So basically I could use the strict version of UTF-8 encoding for all of my 
scripts, as long as the original file is valid UTF-8 and I use valid UTF-8 
characters in my scripts when I need them.


>>2b) Do scripts themselves have to be encoded in UTF-8 to be able to process 
>>UTF-8-files?

>Nope.
 
>>If not, when should you encode the scripts in UTF-8 and when not?

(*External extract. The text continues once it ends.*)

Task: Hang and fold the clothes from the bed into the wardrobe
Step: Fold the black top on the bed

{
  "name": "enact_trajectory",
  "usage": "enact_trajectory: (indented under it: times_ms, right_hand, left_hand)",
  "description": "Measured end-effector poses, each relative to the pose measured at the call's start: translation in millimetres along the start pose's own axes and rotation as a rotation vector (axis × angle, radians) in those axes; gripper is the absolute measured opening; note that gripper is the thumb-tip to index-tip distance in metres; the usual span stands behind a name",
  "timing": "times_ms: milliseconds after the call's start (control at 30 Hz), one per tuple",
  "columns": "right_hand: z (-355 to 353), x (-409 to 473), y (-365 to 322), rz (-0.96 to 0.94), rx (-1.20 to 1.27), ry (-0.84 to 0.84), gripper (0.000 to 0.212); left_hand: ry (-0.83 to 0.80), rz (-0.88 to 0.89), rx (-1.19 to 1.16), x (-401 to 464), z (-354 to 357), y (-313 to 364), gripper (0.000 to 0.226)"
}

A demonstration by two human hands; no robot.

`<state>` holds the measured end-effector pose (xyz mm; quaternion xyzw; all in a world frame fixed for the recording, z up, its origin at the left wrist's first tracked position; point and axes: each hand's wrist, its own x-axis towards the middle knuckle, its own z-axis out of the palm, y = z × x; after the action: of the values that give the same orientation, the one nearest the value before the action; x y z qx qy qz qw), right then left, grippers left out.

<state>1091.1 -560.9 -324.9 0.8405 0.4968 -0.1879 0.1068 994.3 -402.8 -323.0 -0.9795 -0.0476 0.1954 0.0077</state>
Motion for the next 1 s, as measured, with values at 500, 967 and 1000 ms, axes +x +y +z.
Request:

>When you are using UTF-8 literals in your code, for example

>say "In katakana, [ni] is [ニ]";

>or

>my $león = "Simba";

>In which case the file needs to have a "use utf8;" on top, as well as being 
>properly encoded in UTF-8.
 
Alright. I had the "use utf8;" in the scripts, but they weren't encoded in 
UTF-8.

>>Most of my scripts add text to UTF-8 encoded text files. I've noticed that 
>>this sometimes seems to change the
>> encoding or give error messages when e.g. accented characters are involved. 
>> Am I right in assuming that only
>> scripts that remove text or extract certain parts do not need to be encoded 
>> in UTF-8?

>The encoding of the source has basically no relevance whatsoever [*], unless 
>you are using "use encoding", 
>which you shouldn't. Errors with accented characters is probably due to using 
>latin-1 and mistakenly assuming 
>that you are using UTF-8, or the reverse.
> The likely culprits for this sort of things are that you forgot to "use 
> utf8", or your editor isn't outputting UTF-8 
>(maybe latin-1?), or you are using the wrong encoding for reading/writing.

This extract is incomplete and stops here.